Dans sa stratégie de communications, suggérée par le ministère, le gouvernement devra souligner qu’il ne s’agit pas d’une taxe déguisée, puisque la consigne est un système de financement administré par les entreprises. La somme prélevée lors de l’achat d’une bouteille d’eau est redonnée au consommateur au retour du contenant ; les consommateurs connaissent déjà cette formule.

Le gouvernement s’appuie sur des sondages qui démontrent tous que la population est massivement en faveur de l’élargissement de la consigne. Une enquête SOM de février 2019 montrait que 94 % des gens appuyaient une modernisation de la consigne, que 84 % souhaitaient que la consigne soit étendue aux bouteilles d’eau et que 92 % étaient favorables à une consigne sur les bouteilles de vin.

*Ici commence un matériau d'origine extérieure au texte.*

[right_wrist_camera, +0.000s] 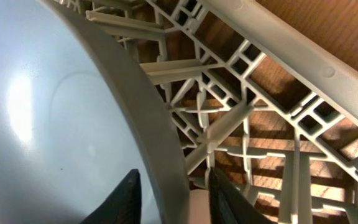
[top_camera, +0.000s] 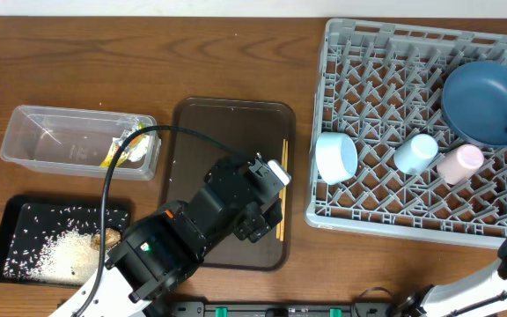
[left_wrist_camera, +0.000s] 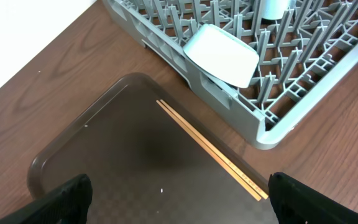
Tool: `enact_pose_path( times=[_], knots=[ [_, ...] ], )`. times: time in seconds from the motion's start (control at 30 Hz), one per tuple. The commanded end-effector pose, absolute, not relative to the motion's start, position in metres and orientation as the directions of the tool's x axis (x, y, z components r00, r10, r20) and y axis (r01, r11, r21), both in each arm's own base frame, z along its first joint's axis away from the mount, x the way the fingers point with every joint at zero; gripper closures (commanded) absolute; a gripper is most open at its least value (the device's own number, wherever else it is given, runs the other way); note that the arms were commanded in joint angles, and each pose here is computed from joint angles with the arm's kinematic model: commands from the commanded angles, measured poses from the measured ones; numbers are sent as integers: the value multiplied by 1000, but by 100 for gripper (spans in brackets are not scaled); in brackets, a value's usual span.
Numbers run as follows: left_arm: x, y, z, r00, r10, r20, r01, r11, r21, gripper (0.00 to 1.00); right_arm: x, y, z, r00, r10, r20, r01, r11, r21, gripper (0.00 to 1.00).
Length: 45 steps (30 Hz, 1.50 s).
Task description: Sort waste into correct bins and load items into the dishwasher rack
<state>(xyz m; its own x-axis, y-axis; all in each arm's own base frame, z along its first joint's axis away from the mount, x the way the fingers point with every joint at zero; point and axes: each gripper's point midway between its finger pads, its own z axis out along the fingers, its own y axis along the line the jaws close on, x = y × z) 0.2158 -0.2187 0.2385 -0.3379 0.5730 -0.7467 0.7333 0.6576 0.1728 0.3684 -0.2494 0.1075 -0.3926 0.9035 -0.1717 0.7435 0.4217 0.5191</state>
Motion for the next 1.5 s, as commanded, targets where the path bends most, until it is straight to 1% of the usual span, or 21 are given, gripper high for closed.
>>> enact_pose_path(
  times=[0.0,0.07,0.13,0.17,0.2,0.23,0.4,0.5,0.67,0.8,0.9,1.0,1.13,1.23,1.37,1.47],
  knots=[
    [218,-219,244,-343,559,-755,724,669,167,9,372,-244,104,-417,893,-170,730,441,523,79],
    [218,-219,244,-343,559,-755,724,669,167,9,372,-245,104,-417,892,-174,731,442,520,81],
    [218,-219,244,-343,560,-754,724,669,167,9,372,-243,104,-419,892,-170,731,443,519,85],
    [218,-219,244,-343,560,-754,724,669,167,9,372,-242,104,-422,891,-168,731,444,518,89],
    [218,-219,244,-343,560,-754,724,669,167,9,373,-241,104,-423,890,-168,730,445,518,95],
    [218,-219,244,-343,560,-754,724,669,167,9,373,-241,104,-424,890,-168,730,446,519,99],
    [218,-219,244,-343,560,-754,724,669,167,9,374,-241,108,-424,888,-178,722,450,525,99],
    [218,-219,244,-343,559,-755,724,669,167,9,377,-240,121,-440,871,-218,689,483,540,99],
    [218,-219,244,-343,559,-755,724,669,167,9,380,-233,156,-445,849,-284,625,522,581,99],
    [219,-220,245,-341,557,-758,723,670,167,9,380,-221,192,-470,791,-391,561,610,560,99],
    [219,-220,245,-341,557,-757,724,670,167,9,371,-216,213,-463,755,-464,582,654,484,99],
    [219,-220,245,-340,556,-758,724,670,167,9,363,-208,230,-480,689,-543,606,708,363,99],
    [219,-220,245,-340,556,-759,723,670,167,9,354,-203,247,-485,599,-637,674,720,164,99],
    [219,-220,245,-340,556,-758,723,670,167,9,353,-193,262,-493,510,-705,708,706,15,99],
    [219,-220,245,-340,556,-759,723,670,167,9,359,-179,287,-487,359,-796,748,641,-169,99],
    [219,-220,245,-340,556,-758,723,670,167,9,368,-162,308,-459,261,-849,764,603,-228,99]
  ],
)
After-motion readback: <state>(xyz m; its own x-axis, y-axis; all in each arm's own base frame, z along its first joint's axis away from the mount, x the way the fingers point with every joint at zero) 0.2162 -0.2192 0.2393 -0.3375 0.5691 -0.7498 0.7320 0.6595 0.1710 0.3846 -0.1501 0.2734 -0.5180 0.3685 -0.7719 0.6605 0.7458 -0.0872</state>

Partout dans le monde, la consigne est plus étendue qu’au Québec ; 80 % des systèmes de consigne récupèrent les bouteilles d’eau. Des États comme l’Allemagne, l’Estonie, l’Australie, le Michigan et la Colombie-Britannique sont à moderniser leurs équipements. Des États, dont l’Oregon, ont augmenté leur consigne, de 5 à 10 cents. Au Québec, la consigne de 5 cents est restée inchangée depuis plus de 25 ans.

Quelques comparatifs

Le ministère de l’Environnement a sorti sa calculatrice pour illustrer l’ampleur de la consommation annuelle de bouteilles d’eau au Québec. Si on écrasait les 1,1 milliard de bouteilles — de 500 millilitres en moyenne — et qu’on les mettait côte à côte... 

• Leur superficie correspondrait à 7,7 fois le parc du Mont-Royal recouvert de bouteilles en plastique (190 hectares) ou à 43 fois le parc La Fontaine (34 hectares). 

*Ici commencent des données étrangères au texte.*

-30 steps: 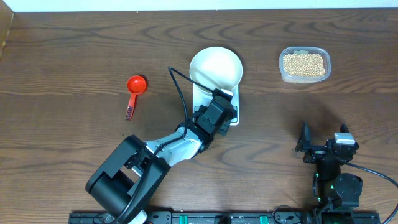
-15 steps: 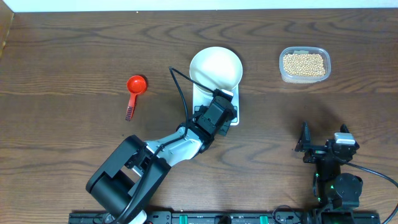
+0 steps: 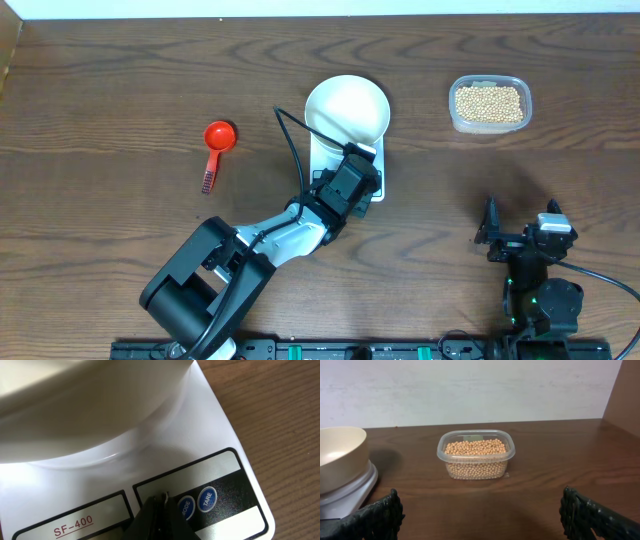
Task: Scoop item into bowl and weigh 50g on scale
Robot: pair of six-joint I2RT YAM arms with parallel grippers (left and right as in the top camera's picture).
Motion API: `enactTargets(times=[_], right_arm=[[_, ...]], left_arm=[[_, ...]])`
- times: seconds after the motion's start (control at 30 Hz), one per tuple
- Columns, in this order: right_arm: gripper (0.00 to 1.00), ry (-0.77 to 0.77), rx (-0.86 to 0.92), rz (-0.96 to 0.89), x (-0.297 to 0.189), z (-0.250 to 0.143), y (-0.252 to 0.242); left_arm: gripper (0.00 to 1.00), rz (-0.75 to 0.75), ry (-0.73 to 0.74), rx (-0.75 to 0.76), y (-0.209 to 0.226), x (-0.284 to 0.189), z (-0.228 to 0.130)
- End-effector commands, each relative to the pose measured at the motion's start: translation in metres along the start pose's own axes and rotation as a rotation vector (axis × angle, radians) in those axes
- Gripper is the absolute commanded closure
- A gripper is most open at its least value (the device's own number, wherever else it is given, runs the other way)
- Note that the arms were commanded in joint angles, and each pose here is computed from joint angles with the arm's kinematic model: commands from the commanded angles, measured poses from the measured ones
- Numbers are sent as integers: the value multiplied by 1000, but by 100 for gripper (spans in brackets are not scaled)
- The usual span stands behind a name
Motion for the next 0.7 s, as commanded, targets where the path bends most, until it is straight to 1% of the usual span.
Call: enactTargets(times=[0.0, 0.27, 0.47, 0.67], right_arm=[[1, 2, -5, -1, 0, -1, 0], [1, 2, -5, -1, 0, -1, 0], [1, 2, -5, -1, 0, -1, 0], [1, 2, -5, 0, 0, -1, 0]], left_arm=[[93, 24, 173, 26, 6, 17, -57], [93, 25, 179, 22, 6, 17, -59], [93, 33, 212, 19, 7, 18, -68], [93, 47, 230, -34, 9, 19, -74]])
Point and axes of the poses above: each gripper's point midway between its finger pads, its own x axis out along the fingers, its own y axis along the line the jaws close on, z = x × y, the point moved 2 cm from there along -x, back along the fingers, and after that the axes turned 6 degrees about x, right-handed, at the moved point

• On pourrait recouvrir 204 fois le Centre Bell (72 000 m2).

• Une surface qui atteint 14,3 fois celle des plaines d’Abraham (103 hectares).

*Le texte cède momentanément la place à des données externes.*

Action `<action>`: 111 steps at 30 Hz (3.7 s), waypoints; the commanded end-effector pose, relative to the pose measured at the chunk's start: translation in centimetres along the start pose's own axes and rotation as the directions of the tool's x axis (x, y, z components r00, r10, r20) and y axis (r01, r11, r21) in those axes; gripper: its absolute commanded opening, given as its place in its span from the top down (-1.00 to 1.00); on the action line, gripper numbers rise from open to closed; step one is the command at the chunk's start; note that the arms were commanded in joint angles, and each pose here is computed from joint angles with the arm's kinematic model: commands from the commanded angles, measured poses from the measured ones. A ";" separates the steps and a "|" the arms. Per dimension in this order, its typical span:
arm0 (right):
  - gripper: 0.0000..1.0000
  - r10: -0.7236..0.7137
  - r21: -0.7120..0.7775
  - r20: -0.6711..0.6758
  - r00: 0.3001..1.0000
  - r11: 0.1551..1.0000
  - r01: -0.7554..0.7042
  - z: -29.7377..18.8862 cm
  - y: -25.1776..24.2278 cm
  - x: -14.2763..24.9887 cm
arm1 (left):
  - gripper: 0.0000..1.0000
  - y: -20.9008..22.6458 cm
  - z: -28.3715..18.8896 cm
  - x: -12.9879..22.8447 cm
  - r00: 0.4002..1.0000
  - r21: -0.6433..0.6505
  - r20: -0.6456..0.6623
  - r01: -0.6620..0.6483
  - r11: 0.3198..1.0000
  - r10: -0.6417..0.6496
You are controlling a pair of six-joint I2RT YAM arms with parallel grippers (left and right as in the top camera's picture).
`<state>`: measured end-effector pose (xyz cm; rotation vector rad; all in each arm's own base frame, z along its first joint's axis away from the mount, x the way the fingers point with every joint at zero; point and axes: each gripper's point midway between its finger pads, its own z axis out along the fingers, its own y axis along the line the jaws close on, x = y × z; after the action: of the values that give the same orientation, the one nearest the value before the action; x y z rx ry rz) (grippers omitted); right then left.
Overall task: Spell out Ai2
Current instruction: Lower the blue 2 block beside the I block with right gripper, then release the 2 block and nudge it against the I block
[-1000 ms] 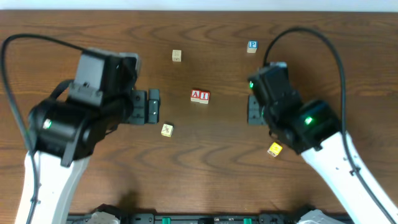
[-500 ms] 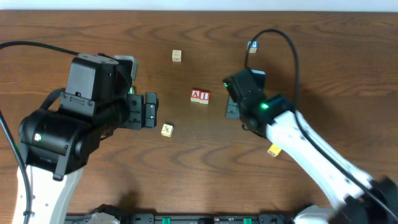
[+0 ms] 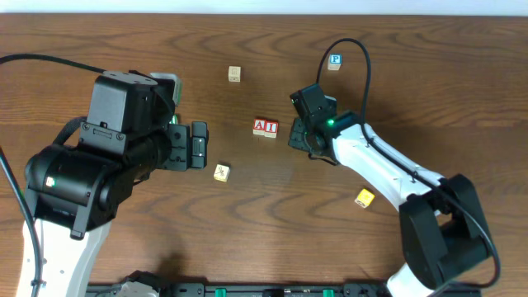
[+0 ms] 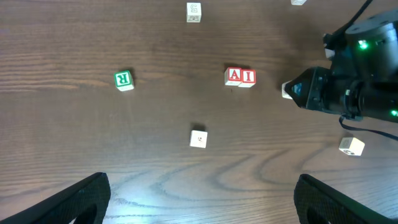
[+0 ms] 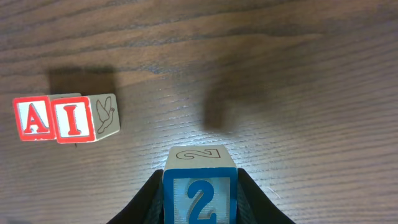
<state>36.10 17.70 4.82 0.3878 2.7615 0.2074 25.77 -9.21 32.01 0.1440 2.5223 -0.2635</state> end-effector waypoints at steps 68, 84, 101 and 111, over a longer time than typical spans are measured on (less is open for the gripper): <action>-0.28 -0.209 0.301 0.036 0.977 0.935 0.189 -3.1 -0.6 -6.2 | -0.91 0.5 -0.6 -1.7 0.997 -0.031 0.076 0.032 0.999 -0.030; -0.50 -0.137 0.361 0.011 0.991 0.924 0.123 1.4 -4.8 -2.9 | -0.91 0.5 -0.6 -1.7 0.997 -0.031 0.076 0.032 0.999 -0.030; -0.43 -0.118 0.294 0.057 0.991 0.951 0.096 2.9 -4.1 -3.4 | -0.91 0.5 -0.6 -1.7 0.997 -0.031 0.076 0.032 0.999 -0.030; -0.41 -0.101 0.199 0.044 0.994 0.976 0.090 3.3 -2.3 -3.1 | -0.91 0.5 -0.6 -1.7 0.997 -0.031 0.076 0.032 0.999 -0.030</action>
<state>39.50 14.74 1.68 0.2823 2.7513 -0.1485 26.88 -8.91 32.74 0.0876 2.4726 -0.2446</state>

• Mises bout à bout, ces bouteilles couvriraient une distance de 229 900 km, soit six fois le tour de la Terre, ou 42 fois la distance Montréal-Paris (5500 km).

• Ces mêmes bouteilles en enfilade représentent 235 fois la distance entre Valleyfield et Gaspé (977 km) ou, finalement, 900 fois les 255 kilomètres de distance entre Québec et Montréal.